Par ailleurs, la politique énergétique allemande a fortement encouragé le développement de la production de maïs ensilage destiné à la production de biogaz. Les surfaces sont passées de 1,3 million d’hectares au début des années 2000 à 2,2 millions d’hectares en 2012. Cette année-là 40 % de la sole de maïs servait à alimenter les quelque 20 000 méthaniseurs que compte l’Allemagne.

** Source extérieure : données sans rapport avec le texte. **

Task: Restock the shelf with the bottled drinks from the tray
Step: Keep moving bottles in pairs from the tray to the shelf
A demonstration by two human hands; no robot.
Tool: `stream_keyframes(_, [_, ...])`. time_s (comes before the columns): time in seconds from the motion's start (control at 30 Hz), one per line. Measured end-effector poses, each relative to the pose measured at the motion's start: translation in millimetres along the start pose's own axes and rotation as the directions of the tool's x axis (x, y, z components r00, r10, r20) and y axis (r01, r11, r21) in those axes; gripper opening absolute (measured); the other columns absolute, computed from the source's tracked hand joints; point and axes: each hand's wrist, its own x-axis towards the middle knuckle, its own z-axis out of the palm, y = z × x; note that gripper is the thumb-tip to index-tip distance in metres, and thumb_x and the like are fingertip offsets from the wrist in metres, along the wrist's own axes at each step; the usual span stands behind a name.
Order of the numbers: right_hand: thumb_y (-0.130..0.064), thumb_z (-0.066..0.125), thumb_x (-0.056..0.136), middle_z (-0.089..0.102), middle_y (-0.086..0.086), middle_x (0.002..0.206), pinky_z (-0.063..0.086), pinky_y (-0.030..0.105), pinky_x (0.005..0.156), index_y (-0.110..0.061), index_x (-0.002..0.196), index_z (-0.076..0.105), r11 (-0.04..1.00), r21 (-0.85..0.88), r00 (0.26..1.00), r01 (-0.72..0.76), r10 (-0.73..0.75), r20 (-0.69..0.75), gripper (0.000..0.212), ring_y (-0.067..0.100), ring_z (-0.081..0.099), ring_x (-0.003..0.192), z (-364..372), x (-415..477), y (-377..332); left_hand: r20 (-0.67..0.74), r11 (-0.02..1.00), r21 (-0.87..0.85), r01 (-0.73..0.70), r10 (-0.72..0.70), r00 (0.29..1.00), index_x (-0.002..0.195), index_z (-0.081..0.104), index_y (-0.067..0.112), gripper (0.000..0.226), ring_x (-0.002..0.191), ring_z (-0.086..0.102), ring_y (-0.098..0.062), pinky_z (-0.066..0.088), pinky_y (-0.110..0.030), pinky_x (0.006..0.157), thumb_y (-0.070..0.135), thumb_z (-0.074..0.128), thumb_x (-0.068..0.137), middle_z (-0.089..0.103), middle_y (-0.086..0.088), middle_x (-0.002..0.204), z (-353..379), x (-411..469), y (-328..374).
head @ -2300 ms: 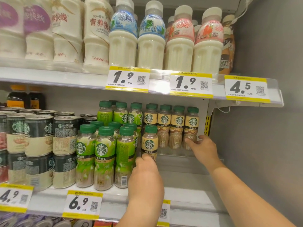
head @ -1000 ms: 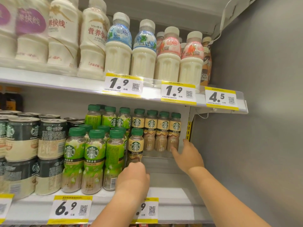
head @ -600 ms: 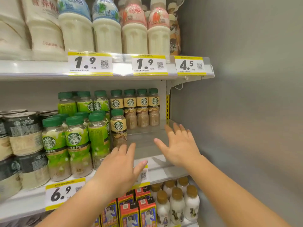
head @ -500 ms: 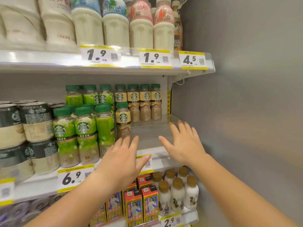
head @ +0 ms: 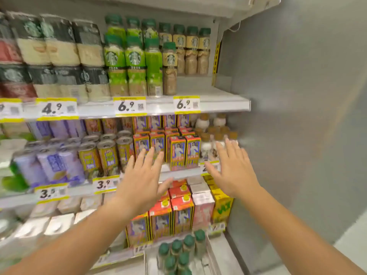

Sur le colza, c’est la PAC qui a fortement contribué à son développement pour des fins énergétiques également. Les deux tiers de la production y sont destinés pour la fabrication de biodiesel, même si cette part régresse depuis quelques années, l’appareil de transformation industriel étant en surcapacité. Les surfaces ont augmenté partout à l’ouest comme à l’est, mais la progression la plus forte a eu lieu dans l’est qui contribue pour 55 à 60 % de la production nationale.
Zones d’ombre
Néanmoins, cette montée en puissance de l’agriculture allemande et des grandes cultures en particulier cache quelques faiblesses, selon Michel Ferret.
Le prix des terres ne cesse d’augmenter et «apparaît comme un point de vulnérabilité du système allemand», estime Demeter. Le coût du foncier a doublé depuis 2000. Il atteignait 21 000 €/ha dans les Lander de l’ouest, 20 % de moins en moyenne à l’est mais néanmoins 17 000 €/ha en Saxe-Anhalt dont les prix sont en forte progression, comme d’ailleurs dans les autres Lander de l’est. Quant au fermage, il s’établissait en moyenne à 240 € pour un hectare de terre arable avec une fourchette comprise entre 105 à plus de 400 €/ha.
L’Allemagne n’est pas non plus épargnée par la montée en puissance des Verts et des réglementations plus ou moins contraignantes qu’ils parviennent à imposer.
Ainsi a-t-elle a compté jusqu’à six ministres «Verts» de l’Agriculture ou de l’Environnement dans les Länder dont on sait qu’ils jouent un rôle important dans la mise en œuvre de la politique agricole.
Enfin, le gouvernement vient de revoir à la baisse les avantages dont bénéficient les énergies renouvelables, le biogaz et son tarif d’achat en particulier qui pourrait mettre un terme à l’expansion du maïs ensilage et donc peser sur le chiffre d’affaires des agriculteurs. Pour certaines exploitations en effet, la production d’énergie est devenue la principale source de revenu.